Chapter 8 Global Marketing
Assessing Global Markets
Globalization offers marketers numerous opportunities.
Market viability assessment includes four sets of criteria which help create a comprehensive view of market potential.
Economic Analysis Using Metrics
Major Economic Factors
Firms assess three key factors to determine market viability:
General Economic Environment
Market Size and Population Growth Rate
Real Income
Evaluating the General Economic Environment
Key metrics for analysis:
Trade Deficit: Imports exceed exports.
Trade Surplus: Exports exceed imports.
Gross Domestic Product (GDP): Total value of goods produced in a country.
Gross National Income (GNI): Total income earned by residents of a country.
Purchasing Power Parity (PPP): Comparison of different countries' currencies through a "basket of goods" approach.
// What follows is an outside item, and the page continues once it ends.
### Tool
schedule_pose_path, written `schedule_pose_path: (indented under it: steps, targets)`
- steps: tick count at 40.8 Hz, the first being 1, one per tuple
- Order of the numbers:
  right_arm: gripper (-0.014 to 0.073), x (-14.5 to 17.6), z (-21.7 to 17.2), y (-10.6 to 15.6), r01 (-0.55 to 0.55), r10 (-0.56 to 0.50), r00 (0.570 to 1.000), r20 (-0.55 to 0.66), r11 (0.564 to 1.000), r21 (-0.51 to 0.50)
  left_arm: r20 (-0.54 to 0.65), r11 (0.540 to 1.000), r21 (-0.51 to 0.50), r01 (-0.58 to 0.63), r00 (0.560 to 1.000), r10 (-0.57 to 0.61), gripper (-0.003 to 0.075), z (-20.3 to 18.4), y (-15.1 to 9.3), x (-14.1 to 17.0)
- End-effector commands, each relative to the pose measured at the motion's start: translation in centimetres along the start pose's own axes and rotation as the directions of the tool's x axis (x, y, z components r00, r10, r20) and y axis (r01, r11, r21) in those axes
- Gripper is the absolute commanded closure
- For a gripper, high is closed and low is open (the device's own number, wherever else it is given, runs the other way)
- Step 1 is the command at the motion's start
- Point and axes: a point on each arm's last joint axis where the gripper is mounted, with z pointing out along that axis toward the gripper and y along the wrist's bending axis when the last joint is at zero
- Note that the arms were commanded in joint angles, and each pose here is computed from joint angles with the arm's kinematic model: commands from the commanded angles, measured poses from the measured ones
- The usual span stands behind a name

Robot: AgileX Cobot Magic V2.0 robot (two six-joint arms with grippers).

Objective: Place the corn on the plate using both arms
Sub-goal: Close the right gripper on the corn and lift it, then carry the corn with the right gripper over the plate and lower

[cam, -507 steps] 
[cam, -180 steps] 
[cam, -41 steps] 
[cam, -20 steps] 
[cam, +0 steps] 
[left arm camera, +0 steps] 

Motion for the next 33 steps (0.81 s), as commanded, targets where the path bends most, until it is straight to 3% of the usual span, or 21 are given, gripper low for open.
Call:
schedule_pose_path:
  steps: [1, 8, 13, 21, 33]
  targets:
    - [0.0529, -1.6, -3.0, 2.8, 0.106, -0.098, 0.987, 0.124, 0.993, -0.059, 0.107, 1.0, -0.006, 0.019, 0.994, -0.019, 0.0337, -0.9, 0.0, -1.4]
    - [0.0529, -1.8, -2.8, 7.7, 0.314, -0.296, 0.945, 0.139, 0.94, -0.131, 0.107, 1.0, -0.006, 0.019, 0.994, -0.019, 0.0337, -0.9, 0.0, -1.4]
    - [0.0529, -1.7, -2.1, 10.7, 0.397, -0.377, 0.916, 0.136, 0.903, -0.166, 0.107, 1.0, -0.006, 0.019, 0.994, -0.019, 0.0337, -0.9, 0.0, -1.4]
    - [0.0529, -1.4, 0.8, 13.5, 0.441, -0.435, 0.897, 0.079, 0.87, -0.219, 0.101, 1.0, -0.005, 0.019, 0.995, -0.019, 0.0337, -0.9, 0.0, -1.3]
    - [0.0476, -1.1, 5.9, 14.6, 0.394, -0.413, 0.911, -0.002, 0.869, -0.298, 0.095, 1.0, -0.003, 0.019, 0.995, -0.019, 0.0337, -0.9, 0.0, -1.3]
Example: Netflix's affordable plans for lower-income customers in India.
Evaluating Market Size and Population Growth Rate
Uneven population growth and distribution must be considered:
BRICS nations (Brazil, Russia, India, China, South Africa) exhibit strong growth rates.
Urban areas tend to have denser populations, influencing market strategies.
Evaluating Real Income
Firms often adjust prices for different markets, targeting bottom-of-the-pyramid segments.
Example: The Economist’s Big Mac Index shows pricing differences across countries.
Venezuela: $1.76
USA: $5.15
Switzerland: $7.71
Analyzing Infrastructure and Technological Capabilities
Four essential infrastructure elements impacting marketing:
Transportation
Distribution Channels
Communications
Commerce
Analyzing Governmental Actions
Government actions can significantly influence market performance:
Tariffs: Taxes on imports that increase prices and lower demand.
Quotas: Limits on the quantity of imports, reducing availability.
Exchange Control: Regulation of currency exchange rates.
Trade Agreements: Agreements between governments that facilitate trade; regional trade agreements account for more than half of international trade.
Analyzing Sociocultural Factors
Understanding cultural dynamics is crucial for successful global marketing:
Culture has visible artifacts and underlying values.
The Appeal of BRICS Countries
Countries of focus:
Brazil
Russia
India
China
South Africa
Choosing a Global Entry Strategy
Strategies vary based on risk levels and company capability:
Exporting: Least financial risk but limited rewards.
Franchising: Franchisee operates under franchisor's brand.
Strategic Alliance: Collaborative relationships without equity partnerships.
Joint Venture: Pooling resources with local firms; shared ownership and profits.
Direct Investment: 100% ownership in a foreign market; high risk but potential for high return.
Example: Lenovo's investment strategies in various global markets.
Choosing a Global Marketing Strategy
Selecting target markets involves complexities due to:
Sub-cultures
Cultural nuances
Different consumer roles
Adaptation of marketing strategies based on local practices and perceptions.